Борис немного подумал.
– Гм. Знаешь, я не уверен в том, что женщин так уж сильно трогают подобные вещи… визуальные вещи. Тем не менее, нам следует это выяснить – верно, Тон?
– Верно, Б.! – воскликнул Тон с преувеличенным энтузиазмом, а затем в стиле Билли Грэма[34]повернулся к воображаемой публике. – И сегодня вечером я даю всем вам торжественное обещание, что с божьей помощью мы сделаем так, чтобы драгоценные, священные, безупречно белые трусики невероятно милой и прелестной «мисс Средней Киноманки» стали насквозь мокрыми… да-да, будь они белыми, розовыми, желтыми, голубыми, черными, бежевыми, красными, телесного цвета или оттенка сепии… будь они окаймлены пенными кружевами или сладостными зубчиками… из латекса или спандекса… бикини, коротенькие или новомодные… из нейлонового трикотажа, «данскина», или ацетатной ткани… четвертого, пятого или шестого размера… да-да, я точно вам говорю, даже тогда станут они насквозь мокрыми… и, если по правде, милая девушка буквально утонет в своем драгоценном любовном соке, когда он в ней заструится – уже к концу заебательски-фантпастичной… охуительно-сногсишбателъной… ВТОРОЙ БОБИНЫ! – Он сделал паузу, переводя дух, а затем с мягкой, быстрой настойчивостью добавил: – И бог мне свидетель!
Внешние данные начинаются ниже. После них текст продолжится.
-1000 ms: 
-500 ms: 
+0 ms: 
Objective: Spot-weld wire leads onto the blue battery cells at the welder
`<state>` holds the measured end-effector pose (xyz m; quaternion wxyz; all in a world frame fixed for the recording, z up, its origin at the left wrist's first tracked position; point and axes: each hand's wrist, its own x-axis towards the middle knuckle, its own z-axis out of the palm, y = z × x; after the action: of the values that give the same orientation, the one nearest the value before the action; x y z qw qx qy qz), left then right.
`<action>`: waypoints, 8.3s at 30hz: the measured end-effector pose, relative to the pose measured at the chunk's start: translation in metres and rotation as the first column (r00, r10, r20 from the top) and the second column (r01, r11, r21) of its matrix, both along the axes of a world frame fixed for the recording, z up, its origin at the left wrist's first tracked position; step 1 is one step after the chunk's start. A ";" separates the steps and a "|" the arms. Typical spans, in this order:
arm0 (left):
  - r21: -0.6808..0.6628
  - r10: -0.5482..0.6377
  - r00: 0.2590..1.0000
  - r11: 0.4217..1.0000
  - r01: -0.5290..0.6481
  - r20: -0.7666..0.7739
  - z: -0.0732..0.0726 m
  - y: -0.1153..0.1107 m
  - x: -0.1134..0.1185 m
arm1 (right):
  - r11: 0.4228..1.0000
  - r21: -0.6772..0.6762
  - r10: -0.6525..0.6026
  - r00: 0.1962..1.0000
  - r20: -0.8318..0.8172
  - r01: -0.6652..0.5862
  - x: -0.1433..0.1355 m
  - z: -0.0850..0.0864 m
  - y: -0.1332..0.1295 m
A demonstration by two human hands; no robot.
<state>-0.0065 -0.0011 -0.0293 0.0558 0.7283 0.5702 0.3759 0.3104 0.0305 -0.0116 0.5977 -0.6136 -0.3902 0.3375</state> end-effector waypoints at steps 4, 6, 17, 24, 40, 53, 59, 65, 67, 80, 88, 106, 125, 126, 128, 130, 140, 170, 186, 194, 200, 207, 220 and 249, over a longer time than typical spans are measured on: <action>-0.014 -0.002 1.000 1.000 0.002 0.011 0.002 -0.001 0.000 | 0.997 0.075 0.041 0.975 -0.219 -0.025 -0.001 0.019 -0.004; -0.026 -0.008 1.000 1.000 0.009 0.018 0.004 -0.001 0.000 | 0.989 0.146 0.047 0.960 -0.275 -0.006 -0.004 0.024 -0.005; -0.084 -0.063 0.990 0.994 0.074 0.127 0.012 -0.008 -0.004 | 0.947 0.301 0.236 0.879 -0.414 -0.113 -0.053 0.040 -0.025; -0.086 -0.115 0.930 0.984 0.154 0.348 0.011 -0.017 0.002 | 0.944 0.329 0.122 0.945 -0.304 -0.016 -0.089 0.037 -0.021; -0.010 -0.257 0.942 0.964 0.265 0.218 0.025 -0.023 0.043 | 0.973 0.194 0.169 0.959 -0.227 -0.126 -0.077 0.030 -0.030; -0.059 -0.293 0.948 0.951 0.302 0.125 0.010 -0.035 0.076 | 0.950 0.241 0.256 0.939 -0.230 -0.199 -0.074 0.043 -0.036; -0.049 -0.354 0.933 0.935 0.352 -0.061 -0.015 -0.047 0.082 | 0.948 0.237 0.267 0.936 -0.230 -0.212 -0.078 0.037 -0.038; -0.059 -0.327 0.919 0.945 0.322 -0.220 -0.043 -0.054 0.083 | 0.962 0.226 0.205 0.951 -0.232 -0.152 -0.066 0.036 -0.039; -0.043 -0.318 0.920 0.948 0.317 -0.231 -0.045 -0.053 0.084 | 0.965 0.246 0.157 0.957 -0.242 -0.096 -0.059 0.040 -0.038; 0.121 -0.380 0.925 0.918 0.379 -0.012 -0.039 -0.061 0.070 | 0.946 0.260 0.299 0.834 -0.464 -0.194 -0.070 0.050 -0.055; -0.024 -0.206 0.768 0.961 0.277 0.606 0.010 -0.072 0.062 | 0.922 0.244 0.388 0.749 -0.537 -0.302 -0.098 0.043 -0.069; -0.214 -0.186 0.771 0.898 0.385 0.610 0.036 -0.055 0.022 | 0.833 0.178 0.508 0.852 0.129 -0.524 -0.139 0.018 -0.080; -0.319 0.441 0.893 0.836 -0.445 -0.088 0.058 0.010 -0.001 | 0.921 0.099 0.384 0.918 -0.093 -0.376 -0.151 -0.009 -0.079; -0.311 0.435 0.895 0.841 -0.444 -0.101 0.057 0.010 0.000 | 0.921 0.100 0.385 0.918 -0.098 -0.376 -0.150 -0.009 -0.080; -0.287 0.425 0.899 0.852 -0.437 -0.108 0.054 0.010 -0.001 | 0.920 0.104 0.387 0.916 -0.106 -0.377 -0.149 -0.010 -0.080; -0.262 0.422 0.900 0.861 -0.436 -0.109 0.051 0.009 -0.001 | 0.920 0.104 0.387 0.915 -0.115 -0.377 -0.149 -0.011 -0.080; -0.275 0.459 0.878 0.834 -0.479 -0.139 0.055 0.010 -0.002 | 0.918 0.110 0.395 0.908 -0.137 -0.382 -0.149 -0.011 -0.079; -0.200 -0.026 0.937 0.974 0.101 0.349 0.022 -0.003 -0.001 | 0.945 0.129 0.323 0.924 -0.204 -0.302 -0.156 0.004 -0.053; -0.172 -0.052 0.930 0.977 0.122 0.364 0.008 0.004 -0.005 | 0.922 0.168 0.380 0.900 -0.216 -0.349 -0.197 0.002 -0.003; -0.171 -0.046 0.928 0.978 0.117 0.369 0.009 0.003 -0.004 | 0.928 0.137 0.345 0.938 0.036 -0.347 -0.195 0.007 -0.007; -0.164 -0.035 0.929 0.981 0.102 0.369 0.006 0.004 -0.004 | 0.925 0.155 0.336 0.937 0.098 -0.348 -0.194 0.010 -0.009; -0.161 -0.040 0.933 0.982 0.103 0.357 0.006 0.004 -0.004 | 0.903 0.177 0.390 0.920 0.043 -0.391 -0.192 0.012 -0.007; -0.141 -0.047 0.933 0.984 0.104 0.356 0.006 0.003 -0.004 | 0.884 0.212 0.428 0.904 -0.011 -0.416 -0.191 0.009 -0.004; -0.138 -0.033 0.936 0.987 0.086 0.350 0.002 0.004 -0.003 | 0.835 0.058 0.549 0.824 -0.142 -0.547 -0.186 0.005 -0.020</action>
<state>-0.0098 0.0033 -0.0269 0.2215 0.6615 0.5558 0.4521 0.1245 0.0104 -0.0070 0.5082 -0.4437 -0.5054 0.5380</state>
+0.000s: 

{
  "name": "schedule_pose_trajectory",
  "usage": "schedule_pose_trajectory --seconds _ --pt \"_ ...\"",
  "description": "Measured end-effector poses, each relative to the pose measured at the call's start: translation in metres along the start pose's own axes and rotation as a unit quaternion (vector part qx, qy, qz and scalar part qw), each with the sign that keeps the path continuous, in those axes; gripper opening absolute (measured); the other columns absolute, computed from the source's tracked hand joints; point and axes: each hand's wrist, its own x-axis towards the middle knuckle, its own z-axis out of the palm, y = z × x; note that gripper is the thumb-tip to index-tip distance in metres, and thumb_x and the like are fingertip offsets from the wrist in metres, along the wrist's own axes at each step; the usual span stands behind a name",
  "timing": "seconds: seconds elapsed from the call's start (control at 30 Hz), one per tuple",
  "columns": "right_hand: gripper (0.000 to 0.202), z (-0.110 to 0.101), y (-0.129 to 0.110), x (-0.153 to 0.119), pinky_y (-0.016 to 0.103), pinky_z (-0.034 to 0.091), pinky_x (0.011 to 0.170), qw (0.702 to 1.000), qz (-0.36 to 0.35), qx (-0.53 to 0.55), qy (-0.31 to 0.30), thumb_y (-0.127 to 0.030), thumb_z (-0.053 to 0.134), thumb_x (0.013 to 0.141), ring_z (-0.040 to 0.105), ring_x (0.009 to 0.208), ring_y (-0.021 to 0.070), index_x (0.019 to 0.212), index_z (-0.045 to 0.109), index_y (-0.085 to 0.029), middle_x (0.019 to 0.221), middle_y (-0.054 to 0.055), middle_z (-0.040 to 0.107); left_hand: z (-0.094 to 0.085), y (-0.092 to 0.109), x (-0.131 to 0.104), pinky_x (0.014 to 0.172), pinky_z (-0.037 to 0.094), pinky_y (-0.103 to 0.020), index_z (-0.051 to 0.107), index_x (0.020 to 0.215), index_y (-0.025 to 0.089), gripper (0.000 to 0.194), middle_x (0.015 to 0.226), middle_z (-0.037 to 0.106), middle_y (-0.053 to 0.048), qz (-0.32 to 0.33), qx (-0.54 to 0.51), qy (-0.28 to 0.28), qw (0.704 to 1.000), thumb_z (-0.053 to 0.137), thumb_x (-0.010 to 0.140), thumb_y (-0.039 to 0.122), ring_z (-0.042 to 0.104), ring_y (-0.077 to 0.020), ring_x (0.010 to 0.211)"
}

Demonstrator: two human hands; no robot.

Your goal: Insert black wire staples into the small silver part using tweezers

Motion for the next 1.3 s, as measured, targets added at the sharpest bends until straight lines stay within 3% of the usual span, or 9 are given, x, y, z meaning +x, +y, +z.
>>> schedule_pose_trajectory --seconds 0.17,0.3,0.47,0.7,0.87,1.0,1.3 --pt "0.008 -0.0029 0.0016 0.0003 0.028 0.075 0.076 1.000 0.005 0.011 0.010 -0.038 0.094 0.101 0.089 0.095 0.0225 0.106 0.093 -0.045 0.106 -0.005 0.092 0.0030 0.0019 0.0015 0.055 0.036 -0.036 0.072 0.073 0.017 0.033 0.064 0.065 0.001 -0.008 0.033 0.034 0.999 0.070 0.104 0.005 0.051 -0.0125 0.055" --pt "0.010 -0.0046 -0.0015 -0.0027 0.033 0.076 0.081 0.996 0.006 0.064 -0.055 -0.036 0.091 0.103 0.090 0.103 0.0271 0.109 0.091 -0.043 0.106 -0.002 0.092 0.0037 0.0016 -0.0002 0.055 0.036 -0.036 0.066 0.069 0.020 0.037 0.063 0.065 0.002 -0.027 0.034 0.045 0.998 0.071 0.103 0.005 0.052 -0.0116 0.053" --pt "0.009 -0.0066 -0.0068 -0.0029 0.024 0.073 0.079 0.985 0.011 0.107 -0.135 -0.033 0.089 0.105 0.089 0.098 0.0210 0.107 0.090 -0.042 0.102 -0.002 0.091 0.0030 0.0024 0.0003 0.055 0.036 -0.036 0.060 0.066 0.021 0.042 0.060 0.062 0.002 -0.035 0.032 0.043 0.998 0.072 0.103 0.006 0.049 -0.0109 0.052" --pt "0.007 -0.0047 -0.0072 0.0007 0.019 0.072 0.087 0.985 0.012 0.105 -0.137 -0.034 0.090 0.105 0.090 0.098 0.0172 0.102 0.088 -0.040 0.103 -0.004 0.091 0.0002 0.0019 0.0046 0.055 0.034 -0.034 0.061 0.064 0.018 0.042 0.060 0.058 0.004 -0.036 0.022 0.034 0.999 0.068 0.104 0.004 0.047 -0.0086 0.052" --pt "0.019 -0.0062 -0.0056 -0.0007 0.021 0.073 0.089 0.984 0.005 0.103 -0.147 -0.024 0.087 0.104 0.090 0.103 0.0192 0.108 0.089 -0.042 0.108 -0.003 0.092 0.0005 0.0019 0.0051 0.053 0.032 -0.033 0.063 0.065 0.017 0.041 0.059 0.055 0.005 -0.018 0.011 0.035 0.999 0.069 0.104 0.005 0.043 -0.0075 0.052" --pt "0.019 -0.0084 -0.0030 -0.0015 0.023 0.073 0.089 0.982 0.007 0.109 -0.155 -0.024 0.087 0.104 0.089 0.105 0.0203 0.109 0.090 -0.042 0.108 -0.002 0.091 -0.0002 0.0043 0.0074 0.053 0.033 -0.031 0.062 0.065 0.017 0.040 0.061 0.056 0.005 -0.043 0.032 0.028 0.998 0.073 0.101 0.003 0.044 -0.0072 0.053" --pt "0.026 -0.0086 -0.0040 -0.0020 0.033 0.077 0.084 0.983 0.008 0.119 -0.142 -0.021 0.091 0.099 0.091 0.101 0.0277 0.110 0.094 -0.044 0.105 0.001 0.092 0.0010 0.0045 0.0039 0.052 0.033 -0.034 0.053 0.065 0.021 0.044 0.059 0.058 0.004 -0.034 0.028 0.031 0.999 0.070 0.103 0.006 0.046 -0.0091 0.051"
Они лежали на боку, повернувшись друг к другу, ногами к головам – на большой кровати, застеленной розовым атласом, под пологом зеркала с розовой окантовкой. Голова Фераля уютно размещалась между бедер Энджи, тогда как его руки крепко сжимали ее ягодицы, а язык осторожно пробирался к ее «пом-пому» – о чем сама владелица «пом-пома» даже не подозревала. Девушка располагалась схожим образом, прижимаясь щекой к ограничительной ткани на органе партнера, а «давний и далекий» блеск ее глаз отчетливо отражал двойную дозу смеси «винт – жидкий опиум», которую она заглотила по такому случаю.
Первая съемка велась сзади, и камера держала голую задницу Энджи. Руки Фераля, сжимавшие ее ягодицы, были покрыты теми же липкими полосками, что крепили ее «оснастку целомудрия». Голова его тем временем двигалась вверх-вниз в алчно-нежной имитации ласк клитора языком – пока еще он не дошел ни до полного введения языка во влагалище, ни до покусывания и сосания клитора. Энджи, в свою очередь, вовсю корчилась, вполне адекватно изображая растущее возбуждение.